More consumers are combining online and offline channels to do their shopping, according to a recent survey conducted by DoubleClick,
Beyond Interactive and Greenfield Online.
The survey, performed during the 2001-2002 holiday season, found that 35 percent of about 3,800 consumers shopped using a combination of catalogs, in-store visits, and the Internet. Of that group, 66 percent said they browsed using one channel while purchasing in another. Fifty-four percent of this group combined retail stores and the Internet, while 22 percent used all three channels.
Women exhibited this behavior more often than men: 46 percent used the Web before making an in-store purchase, while 37 percent purchased in-store after using a catalog. Those figures are 3 percent and 9 percent higher than for men, respectively.
What makes this good news for click-and-mortar retailers and catalog marketers is that multi-channel shoppers tend to spend more than shoppers that use only one channel.
Consumers that shopped using the Web, retail stores and catalogs spent an average of $995 on their holiday purchases, 41 percent more than the average spent shoppers that used a single channel. Consumers that combined two channels during their shopping spent an average of $894.
The findings also bode well for sellers of online advertising and marketing services. In-store retail continues to dominate the shopping landscape, earning 64 percent of the average consumer’s holiday spending (online accounted for about 26 percent, while catalogs saw the balance). Nevertheless, while consumers spent about 1 percent less than during the previous year, close to 50 percent of the study’s respondents actually said they had increased their online spending.
As a result, the findings suggest that retailers with only a terrestrial presence would be well served by creating online and catalog channels. If they had to pick between developing a Web site or catalog operations, there’s now more evidence to suggest that the Internet might be the best investment.
“Results from this data demonstrate the need for marketers to have tools in place in order to better measure how one channel is driving sales to another channel,” said DoubleClick president David Rosenblatt. “Consumers will continue to browse in one channel and purchase in another, reflecting their goal to find the best selection, service and pricing. Tracking these results by channel represents an enormous opportunity for marketers if they align their promotional dollars with this trend.”
That’s to be expected from DoubleClick, which has long been preaching the worth of multi-channel marketing. (While it generates most of its income from Internet advertising technology and sales, the New York-based firm also owns Abacus Direct, an offline co-op database.)
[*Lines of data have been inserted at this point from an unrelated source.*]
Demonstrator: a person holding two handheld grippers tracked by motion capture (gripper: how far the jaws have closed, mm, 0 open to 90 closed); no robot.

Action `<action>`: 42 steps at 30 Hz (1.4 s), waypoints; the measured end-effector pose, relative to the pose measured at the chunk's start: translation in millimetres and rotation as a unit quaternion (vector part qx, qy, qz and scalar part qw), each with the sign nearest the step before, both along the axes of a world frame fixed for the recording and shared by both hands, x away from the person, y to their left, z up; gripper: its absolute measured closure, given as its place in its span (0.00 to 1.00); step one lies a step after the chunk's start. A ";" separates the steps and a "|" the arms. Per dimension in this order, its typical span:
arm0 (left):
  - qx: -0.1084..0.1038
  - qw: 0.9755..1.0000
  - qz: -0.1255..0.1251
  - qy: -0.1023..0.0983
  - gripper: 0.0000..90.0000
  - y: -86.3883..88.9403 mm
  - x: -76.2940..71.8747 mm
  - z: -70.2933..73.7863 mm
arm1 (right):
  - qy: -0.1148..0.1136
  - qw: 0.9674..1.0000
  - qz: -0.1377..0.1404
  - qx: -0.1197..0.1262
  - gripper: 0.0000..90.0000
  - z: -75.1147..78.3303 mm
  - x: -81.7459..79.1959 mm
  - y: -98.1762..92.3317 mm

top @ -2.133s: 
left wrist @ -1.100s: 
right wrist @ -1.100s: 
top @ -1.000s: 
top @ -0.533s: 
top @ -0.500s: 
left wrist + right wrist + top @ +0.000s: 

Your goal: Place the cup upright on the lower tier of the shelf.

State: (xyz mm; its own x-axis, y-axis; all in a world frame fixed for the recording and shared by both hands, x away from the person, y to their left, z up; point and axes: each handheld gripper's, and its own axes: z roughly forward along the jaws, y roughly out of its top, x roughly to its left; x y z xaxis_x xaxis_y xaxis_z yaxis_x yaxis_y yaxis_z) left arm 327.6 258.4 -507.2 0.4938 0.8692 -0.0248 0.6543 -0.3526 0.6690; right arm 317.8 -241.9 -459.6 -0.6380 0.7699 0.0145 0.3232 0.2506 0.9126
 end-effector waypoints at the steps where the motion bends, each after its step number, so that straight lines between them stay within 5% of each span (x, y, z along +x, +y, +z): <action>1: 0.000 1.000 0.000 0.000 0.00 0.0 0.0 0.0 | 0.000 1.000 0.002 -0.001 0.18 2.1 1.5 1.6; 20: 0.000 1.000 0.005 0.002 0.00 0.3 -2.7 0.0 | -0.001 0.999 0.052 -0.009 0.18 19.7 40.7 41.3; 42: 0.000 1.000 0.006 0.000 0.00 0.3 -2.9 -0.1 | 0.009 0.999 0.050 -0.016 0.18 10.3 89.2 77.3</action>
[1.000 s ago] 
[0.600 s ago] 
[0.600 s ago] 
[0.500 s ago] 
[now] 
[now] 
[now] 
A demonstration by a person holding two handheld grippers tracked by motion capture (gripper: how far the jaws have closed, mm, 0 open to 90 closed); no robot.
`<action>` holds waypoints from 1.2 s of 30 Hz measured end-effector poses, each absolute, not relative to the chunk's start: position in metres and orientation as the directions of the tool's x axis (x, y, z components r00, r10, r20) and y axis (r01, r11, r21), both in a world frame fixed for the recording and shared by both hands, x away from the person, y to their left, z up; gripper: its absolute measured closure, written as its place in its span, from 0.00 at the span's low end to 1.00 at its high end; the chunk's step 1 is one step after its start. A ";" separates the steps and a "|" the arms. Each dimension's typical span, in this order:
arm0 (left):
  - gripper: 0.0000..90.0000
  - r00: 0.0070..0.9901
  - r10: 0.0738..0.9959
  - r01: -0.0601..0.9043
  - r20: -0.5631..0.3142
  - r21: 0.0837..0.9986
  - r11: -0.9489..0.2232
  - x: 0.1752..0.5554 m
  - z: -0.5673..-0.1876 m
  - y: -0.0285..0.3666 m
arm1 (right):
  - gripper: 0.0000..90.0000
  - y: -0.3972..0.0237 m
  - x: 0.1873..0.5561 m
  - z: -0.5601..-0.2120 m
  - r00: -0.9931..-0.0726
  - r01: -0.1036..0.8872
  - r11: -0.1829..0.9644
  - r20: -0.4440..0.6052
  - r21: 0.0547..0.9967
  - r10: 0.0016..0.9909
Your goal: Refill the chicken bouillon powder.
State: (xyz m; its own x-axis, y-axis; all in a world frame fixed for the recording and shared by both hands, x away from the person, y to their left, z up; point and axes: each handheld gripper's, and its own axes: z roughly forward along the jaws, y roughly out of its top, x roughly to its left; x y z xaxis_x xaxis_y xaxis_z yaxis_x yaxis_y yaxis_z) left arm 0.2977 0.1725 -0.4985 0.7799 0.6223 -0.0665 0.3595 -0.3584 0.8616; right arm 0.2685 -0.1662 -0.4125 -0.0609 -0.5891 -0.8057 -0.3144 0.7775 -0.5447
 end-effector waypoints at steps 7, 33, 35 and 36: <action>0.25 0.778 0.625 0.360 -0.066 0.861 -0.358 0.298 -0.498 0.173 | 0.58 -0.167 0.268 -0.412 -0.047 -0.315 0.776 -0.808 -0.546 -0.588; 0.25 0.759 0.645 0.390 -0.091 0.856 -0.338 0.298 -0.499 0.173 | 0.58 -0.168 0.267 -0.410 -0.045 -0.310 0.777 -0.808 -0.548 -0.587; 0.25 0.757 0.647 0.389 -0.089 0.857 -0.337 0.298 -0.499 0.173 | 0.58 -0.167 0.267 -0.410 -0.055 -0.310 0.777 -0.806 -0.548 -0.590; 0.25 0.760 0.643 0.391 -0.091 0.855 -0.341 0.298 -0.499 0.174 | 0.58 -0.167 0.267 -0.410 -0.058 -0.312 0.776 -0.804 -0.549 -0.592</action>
But aligning Internet marketing alongside traditional channels also is believed by many to be good for the Internet ad industry at large, by getting in on the mega-bucks routinely spent by advertisers on broadcast and print media. To that end, groups like the Interactive Advertising Bureau and the Online Publishers Association have taken tentative steps toward ironing out accountability and tracking problems in Web publishing, and toward establishing metrics similar to those used in TV.